During World War I, 148 Niuean men (4% of the island's population) served as soldiers in the New Zealand armed forces. They were initially sent to Egypt, in February 1916, however, illness was common, and by April over half of them had been hospitalized. They were transferred to Northern France in April 1916, where illness was also common. At the end of May it was decided the Niuean soldiers would be withdrawn from the front, being sent to Hornchurch, in England, before leaving for New Zealand by the end of June.

==Autonomy==
Niue gained its autonomy in 1974 in free association with New Zealand, which handles the island's military and foreign affairs. Niue had been offered autonomy in 1965 (along with the Cook Islands, which accepted), but had asked for its autonomy to be deferred another decade.

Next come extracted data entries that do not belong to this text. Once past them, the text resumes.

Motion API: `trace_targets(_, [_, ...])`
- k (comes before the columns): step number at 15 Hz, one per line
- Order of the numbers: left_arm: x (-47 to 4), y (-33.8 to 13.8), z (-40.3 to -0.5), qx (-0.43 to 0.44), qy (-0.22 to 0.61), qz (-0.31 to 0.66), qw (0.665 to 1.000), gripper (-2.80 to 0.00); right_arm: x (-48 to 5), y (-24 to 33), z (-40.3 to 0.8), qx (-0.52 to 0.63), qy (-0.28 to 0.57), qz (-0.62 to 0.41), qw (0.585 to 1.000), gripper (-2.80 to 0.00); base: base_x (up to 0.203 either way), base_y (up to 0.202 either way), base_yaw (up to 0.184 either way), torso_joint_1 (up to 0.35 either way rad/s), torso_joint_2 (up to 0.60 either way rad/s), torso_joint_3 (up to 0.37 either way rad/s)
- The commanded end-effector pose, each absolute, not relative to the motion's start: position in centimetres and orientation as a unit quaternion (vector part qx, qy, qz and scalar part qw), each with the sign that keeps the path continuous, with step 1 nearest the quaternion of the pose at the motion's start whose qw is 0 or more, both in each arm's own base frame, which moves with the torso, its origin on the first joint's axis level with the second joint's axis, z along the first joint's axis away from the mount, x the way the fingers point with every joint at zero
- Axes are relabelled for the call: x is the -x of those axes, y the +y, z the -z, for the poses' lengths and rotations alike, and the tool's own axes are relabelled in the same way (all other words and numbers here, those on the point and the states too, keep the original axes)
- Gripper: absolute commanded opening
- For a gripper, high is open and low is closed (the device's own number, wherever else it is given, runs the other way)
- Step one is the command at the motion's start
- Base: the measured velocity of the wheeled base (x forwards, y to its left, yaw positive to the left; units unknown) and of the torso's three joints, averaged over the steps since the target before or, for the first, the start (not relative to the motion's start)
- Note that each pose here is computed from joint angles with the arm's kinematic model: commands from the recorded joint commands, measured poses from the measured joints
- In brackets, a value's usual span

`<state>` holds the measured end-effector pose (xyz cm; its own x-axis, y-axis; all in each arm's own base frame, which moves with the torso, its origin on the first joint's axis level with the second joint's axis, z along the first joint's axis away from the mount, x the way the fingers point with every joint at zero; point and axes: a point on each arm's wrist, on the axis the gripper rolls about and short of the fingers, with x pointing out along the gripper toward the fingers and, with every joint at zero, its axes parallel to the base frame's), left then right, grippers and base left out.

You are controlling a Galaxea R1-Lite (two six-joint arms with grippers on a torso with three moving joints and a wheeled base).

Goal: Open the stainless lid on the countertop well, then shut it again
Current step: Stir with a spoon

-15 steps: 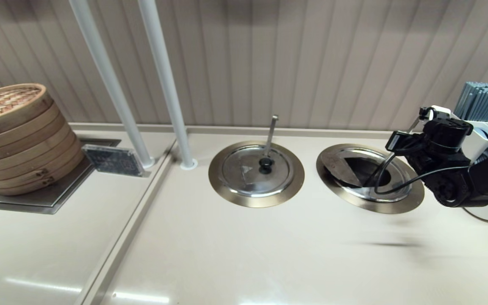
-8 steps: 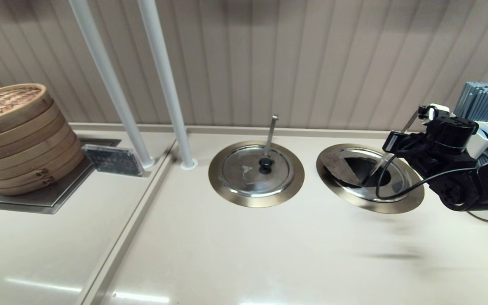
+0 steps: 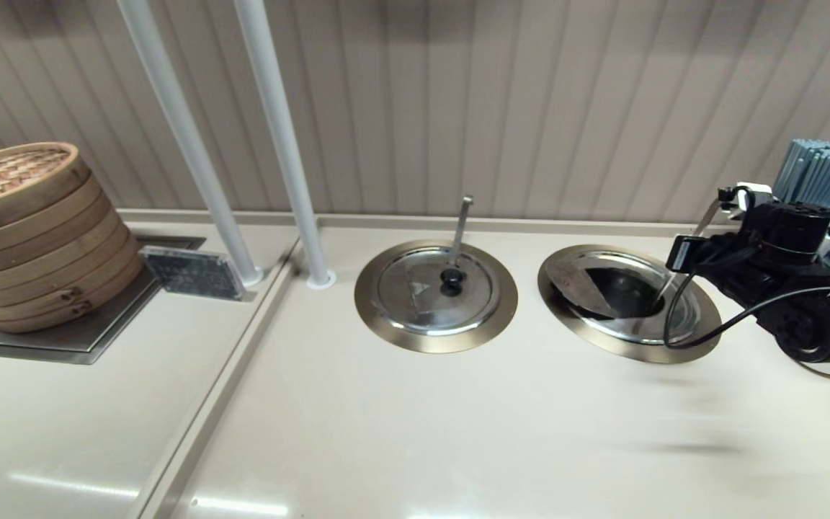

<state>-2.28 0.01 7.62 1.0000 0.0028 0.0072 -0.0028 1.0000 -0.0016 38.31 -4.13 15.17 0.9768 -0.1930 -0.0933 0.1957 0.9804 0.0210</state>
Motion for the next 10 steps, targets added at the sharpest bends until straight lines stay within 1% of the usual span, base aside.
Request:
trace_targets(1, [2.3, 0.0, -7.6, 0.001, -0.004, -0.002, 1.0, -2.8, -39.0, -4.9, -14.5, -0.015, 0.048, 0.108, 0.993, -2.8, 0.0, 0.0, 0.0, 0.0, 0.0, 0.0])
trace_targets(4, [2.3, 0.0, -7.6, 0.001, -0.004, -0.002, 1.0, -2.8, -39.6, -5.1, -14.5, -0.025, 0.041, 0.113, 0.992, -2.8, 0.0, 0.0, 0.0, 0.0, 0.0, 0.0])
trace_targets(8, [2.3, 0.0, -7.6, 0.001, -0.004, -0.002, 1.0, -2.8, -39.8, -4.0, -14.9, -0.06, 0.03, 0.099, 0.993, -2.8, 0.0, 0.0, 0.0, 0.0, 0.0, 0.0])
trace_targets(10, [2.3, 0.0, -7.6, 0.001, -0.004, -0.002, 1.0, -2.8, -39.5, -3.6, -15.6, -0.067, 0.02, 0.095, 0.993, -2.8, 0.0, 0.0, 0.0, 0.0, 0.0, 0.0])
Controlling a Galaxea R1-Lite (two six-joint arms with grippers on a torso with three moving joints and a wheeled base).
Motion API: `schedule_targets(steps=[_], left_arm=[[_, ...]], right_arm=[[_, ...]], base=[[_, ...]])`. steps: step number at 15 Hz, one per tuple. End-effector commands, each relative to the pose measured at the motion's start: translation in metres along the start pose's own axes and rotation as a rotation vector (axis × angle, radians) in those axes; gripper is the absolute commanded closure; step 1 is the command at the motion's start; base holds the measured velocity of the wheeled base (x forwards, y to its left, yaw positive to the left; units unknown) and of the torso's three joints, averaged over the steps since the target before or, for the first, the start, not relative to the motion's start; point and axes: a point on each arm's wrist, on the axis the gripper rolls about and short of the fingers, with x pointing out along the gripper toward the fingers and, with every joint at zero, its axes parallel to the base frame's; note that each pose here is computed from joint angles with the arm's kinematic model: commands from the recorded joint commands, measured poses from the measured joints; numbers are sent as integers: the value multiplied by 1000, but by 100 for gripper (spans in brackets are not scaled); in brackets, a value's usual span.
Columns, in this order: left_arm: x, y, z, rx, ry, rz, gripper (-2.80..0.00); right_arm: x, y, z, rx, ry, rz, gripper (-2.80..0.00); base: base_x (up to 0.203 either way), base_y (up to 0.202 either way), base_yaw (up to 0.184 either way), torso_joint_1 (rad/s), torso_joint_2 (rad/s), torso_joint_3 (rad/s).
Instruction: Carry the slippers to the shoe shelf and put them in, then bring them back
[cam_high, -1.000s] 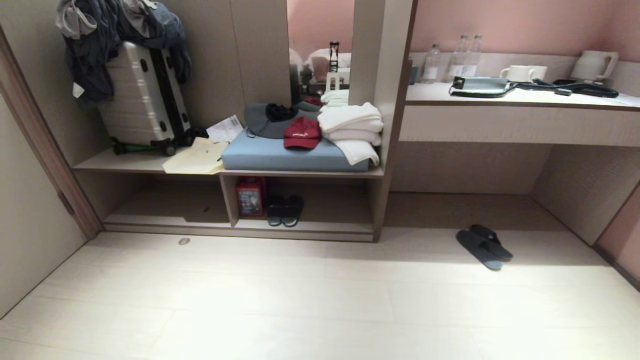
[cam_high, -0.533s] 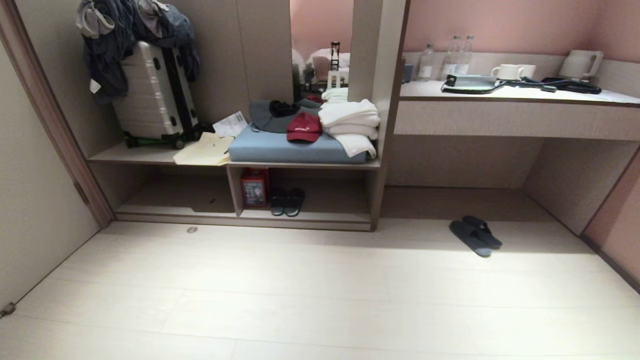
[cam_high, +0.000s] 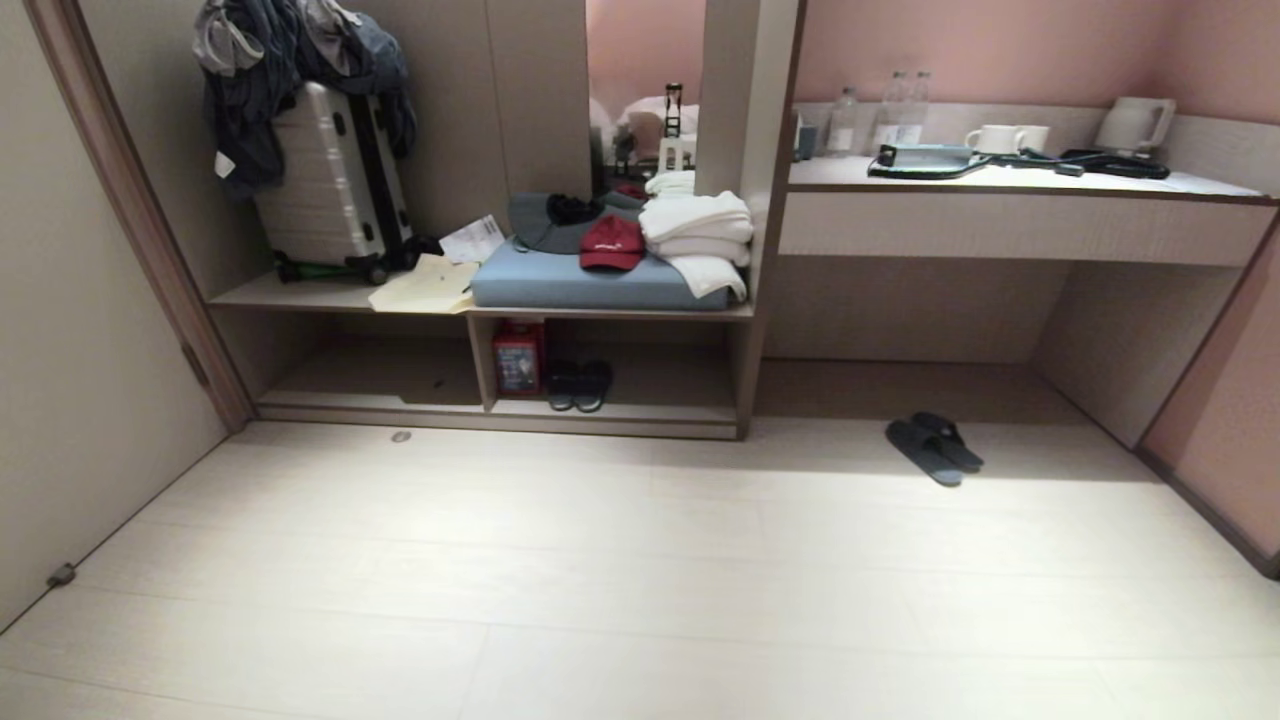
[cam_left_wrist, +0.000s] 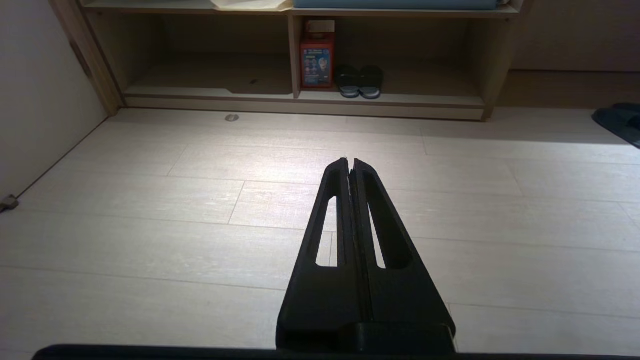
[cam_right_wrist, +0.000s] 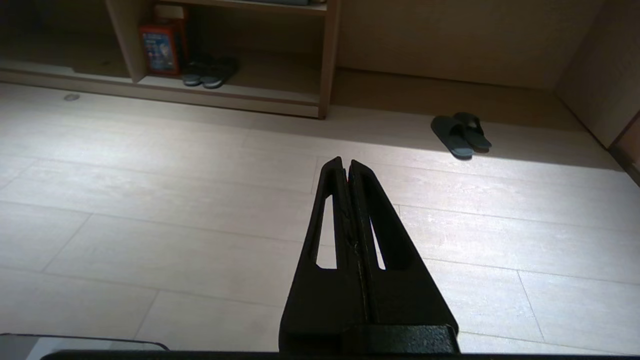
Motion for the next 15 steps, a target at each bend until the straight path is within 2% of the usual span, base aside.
schedule_targets(steps=[1, 15], left_arm=[[0, 0, 0, 0, 1, 1, 0], [0, 0, 0, 0, 1, 3, 0]], right_arm=[[0, 0, 0, 0, 2, 0, 0], [0, 0, 0, 0, 3, 0, 0]], base=[[-198, 0, -1, 6, 11, -2], [-197, 0, 2, 2, 2, 4]])
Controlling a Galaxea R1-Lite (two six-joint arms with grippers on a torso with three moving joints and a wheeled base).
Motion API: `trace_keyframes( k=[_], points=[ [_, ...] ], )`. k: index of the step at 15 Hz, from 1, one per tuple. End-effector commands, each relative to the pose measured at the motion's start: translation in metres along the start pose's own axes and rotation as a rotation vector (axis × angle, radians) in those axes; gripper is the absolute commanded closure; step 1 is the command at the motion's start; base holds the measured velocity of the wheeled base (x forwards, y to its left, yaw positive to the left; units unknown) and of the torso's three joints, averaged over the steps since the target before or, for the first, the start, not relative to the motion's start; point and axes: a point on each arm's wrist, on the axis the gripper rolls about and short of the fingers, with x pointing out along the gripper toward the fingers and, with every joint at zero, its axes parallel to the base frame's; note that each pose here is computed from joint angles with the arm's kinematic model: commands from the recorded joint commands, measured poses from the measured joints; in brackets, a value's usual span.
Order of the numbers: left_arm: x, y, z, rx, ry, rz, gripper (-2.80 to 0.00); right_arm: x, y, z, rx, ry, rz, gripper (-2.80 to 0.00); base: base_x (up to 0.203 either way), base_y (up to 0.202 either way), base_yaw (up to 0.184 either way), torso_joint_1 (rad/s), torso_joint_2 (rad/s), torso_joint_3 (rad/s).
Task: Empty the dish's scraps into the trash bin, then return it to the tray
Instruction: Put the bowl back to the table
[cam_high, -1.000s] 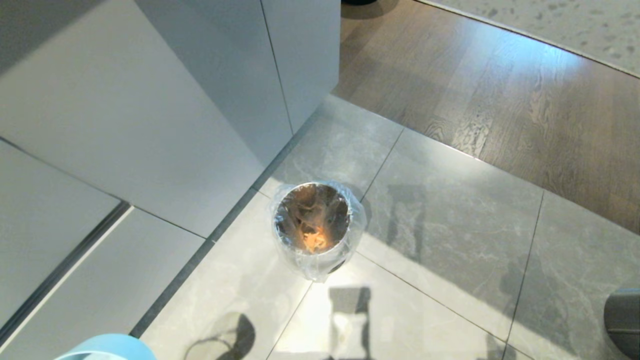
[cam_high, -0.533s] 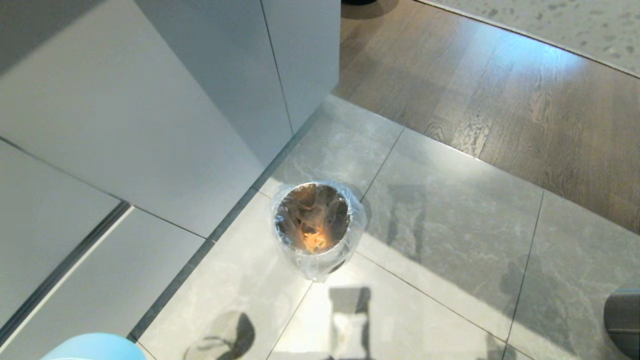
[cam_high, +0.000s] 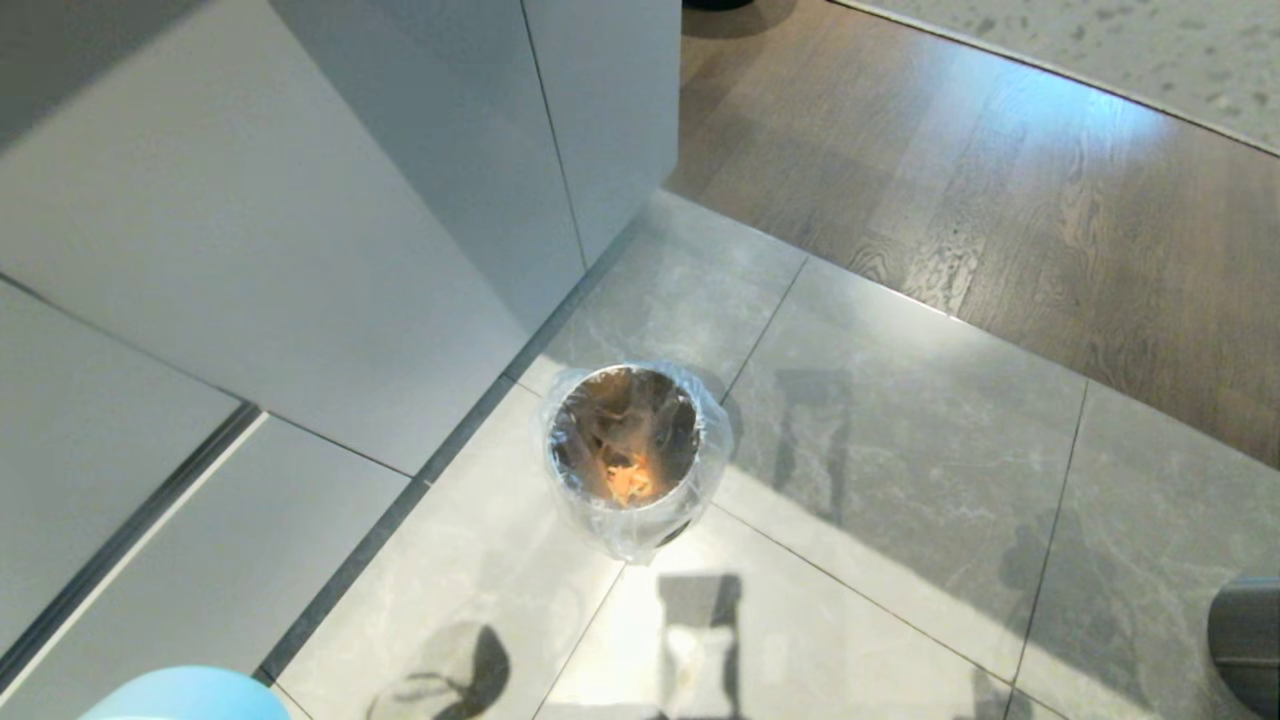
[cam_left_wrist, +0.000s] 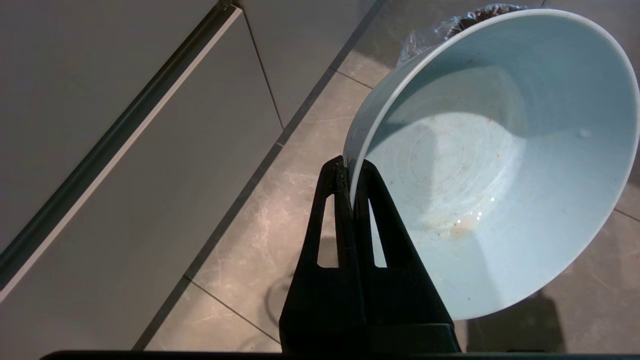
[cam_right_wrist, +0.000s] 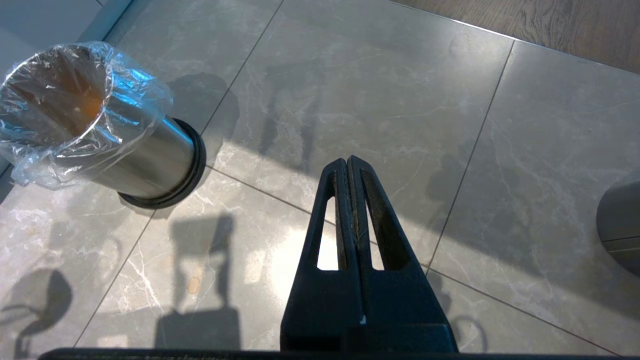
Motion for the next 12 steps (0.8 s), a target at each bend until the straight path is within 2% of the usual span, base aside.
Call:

Niueans continue to be New Zealand citizens, and use standard New Zealand passports. Niueans who meet normal residence criteria in either country may vote or stand in that country's elections. Niue continues to use New Zealand currency, but issues its own postage stamps (New Zealand stamps are not valid for postage in Niue, nor Niuean stamps in New Zealand).

==Recent history==
In January 2004, Niue was struck by a devastating cyclone (Cyclone Heta) which left 200 of the islands' 1600 inhabitants homeless. As a number of local residents chose afterwards not to rebuild, New Zealand's Foreign Affairs Minister Phil Goff speculated that Niue's status as a self-governing nation in free association with New Zealand might come into question if too many residents departed the island to maintain basic services. Soon afterwards, Niue Premier Young Vivian categorically rejected the possibility of altering the existing relationship with New Zealand.

The population of the island continues to drop (from a peak of 5,200 in 1966 to 2,100 in 2000), with substantial emigration to New Zealand.